Si tu hermano te ofende, corrígele y repréndele. Pero si te pide perdón, perdónale. Tantas veces como sea necesario. Setenta veces siete al día, si te pidiera perdón tantas veces. Porque si nosotros no perdonamos a los hombres sus ofensas, tampoco nos perdonará nuestro Padre del Cielo a nosotros nuestras ofensas. Dad gratis lo que habéis recibido gratis. Demos perdón gratis porque hemos recibido muchísimo perdón gratis. Setenta veces siete no es cuatrocientas noventa veces. Dice el Talmud que es un número tan grande como poner setenta sietes seguidos. Si perdonáramos a alguien cada segundo necesitaríamos para llegar a esa cifra trillones de trillones de trillones de veces la edad del universo, desde el Big Bang. Una manera hiperbólica de decir, ¡siempre!, ¡infinitamente!, como infinito es el amor de Dios. “Sed perfectos como vuestro Padre celestial es perfecto”. En eso consiste la perfección de Dios, en que es eterno (infinito) su amor y su fidelidad, como dice el salmo.
La fe es la certeza de que Dios nos ama así, de que Dios nos perdona así. Pero, ¿lo sabemos de verdad? ¿Somos conscientes de ello? ¿Cuánto somos conscientes? ¿Cuánta certeza tenemos de ello? Los apóstoles creían que la fe era algo cuantitativo, como nosotros también tantas veces. Y decimos, como ellos le decían, “Señor, auméntanos la fe”. Pensamos que se puede tener mucha o poca fe.

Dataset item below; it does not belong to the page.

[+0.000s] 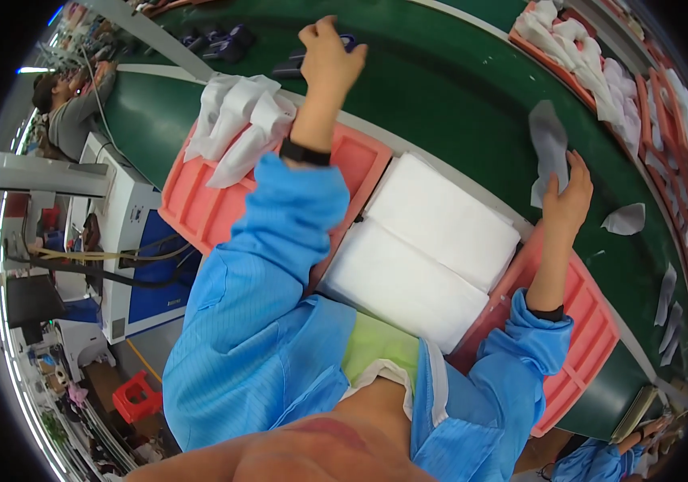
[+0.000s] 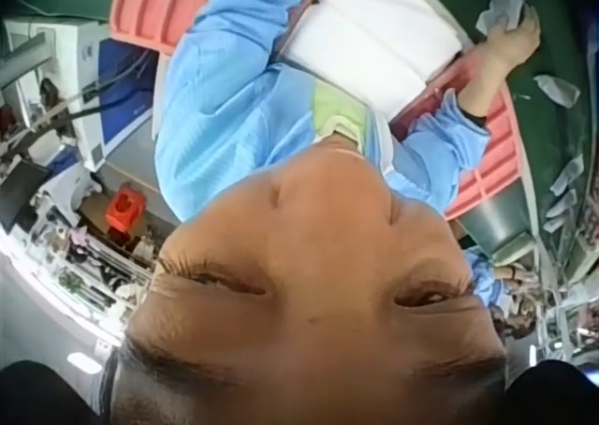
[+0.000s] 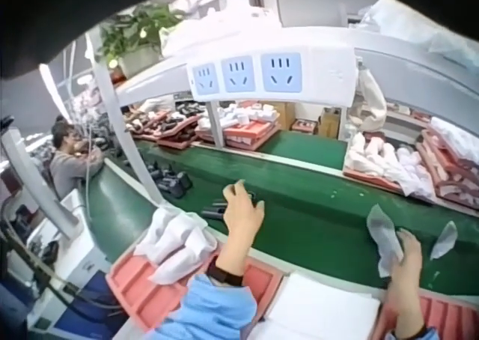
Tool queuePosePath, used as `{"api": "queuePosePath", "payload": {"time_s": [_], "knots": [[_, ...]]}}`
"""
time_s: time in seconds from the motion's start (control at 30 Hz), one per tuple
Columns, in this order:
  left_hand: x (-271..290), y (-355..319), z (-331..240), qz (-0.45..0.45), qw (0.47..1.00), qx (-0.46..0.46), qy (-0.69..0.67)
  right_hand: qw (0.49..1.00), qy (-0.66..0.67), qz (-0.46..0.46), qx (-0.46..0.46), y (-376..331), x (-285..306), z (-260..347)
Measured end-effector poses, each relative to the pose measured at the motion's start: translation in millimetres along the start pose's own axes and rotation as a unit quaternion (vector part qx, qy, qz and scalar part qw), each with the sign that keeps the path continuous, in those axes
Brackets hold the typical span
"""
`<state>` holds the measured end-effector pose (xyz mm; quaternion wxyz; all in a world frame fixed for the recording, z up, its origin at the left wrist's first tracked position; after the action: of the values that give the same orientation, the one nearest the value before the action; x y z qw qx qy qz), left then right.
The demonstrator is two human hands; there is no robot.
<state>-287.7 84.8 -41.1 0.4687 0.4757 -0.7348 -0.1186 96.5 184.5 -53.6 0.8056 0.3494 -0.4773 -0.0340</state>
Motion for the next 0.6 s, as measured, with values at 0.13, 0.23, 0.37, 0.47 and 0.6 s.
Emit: {"api": "queuePosePath", "payload": {"time_s": [0.13, 0.23, 0.37, 0.47, 0.6], "knots": [[-34.7, 10.6, 87.2, 0.140, 0.971, 0.165, 0.098, 0.998, 0.039, 0.011, 0.040, -2.7, -3.9, 21.5], [-49.0, 9.1, 84.4, 0.239, 0.953, 0.135, 0.131, 0.995, 0.079, 0.044, 0.045, -6.6, -4.7, 29.3], [-63.3, -13.0, 59.6, 0.291, 0.948, 0.005, 0.131, 0.980, 0.152, 0.115, 0.050, -13.6, -14.8, 37.0], [-73.5, -35.5, 19.0, 0.304, 0.941, -0.111, 0.099, 0.969, 0.193, 0.150, 0.039, -18.7, -17.3, 46.6], [-65.0, -91.2, -93.6, 0.385, 0.886, -0.168, -0.195, 0.938, 0.280, 0.200, -0.044, -27.8, -15.2, 61.5]]}}
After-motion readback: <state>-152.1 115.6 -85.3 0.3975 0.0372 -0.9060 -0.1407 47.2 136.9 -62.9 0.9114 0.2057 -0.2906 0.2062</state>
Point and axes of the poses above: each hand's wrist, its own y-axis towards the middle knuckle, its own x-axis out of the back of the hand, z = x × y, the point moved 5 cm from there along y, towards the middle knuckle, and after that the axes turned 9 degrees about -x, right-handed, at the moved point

No, no es así. La fe se tiene o no se tiene; no es cuestión de mucha o poca. Por eso Jesús nos tiene que decir que si tuviéramos fe como un granito de mostaza —una de las semillas más pequeñas que existen, que apenas si se puede ver una sola— le diríamos a una morera o a un monte que se arrancara de raíz y se trasplantara en el mar, y lo haría. Defendamos la fe que el Señor nos ha regalado y Él nos irá dando cada vez más motivos de confianza en su poder cada día de nuestra vida.

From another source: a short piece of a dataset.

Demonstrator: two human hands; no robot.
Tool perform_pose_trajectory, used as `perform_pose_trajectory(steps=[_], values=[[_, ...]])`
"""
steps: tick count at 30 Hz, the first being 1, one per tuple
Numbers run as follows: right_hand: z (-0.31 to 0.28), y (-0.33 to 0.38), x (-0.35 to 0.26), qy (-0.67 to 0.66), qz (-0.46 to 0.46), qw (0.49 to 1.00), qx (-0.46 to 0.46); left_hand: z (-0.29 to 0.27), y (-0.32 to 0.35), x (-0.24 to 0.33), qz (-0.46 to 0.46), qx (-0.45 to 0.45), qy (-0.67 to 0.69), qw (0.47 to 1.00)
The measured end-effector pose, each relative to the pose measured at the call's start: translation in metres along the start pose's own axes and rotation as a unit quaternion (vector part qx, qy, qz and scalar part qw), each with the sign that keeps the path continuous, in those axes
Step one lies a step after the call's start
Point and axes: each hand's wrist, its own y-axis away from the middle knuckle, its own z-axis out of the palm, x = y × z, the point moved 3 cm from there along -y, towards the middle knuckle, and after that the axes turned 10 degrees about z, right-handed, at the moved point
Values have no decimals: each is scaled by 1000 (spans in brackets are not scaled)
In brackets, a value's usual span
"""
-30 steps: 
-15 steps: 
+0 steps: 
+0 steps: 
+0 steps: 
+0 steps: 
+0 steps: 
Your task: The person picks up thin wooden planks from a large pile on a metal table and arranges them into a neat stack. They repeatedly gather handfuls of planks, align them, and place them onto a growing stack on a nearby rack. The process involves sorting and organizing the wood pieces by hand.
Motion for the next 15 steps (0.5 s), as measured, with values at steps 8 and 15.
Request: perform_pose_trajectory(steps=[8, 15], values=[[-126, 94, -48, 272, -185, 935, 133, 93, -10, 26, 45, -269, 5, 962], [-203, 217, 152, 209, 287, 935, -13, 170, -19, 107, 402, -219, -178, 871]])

Así y todo, “aunque tuviera plenitud de fe como para trasladar montañas —dirá S. Pablo a la iglesia de Corinto— si no tengo caridad, si no tengo amor, no vale para nada. Porque el amor es paciente, es servicial, no es envidioso, no se jacta, no se engríe, es decoroso, no busca lo suyo, no se irrita, no toma en cuenta el mal, no se alegra de la injusticia, se alegra con la verdad. Todo lo cree, todo lo excusa, todo lo espera, soporta todo. Porque el amor es Dios” (1 Co 13,1-13).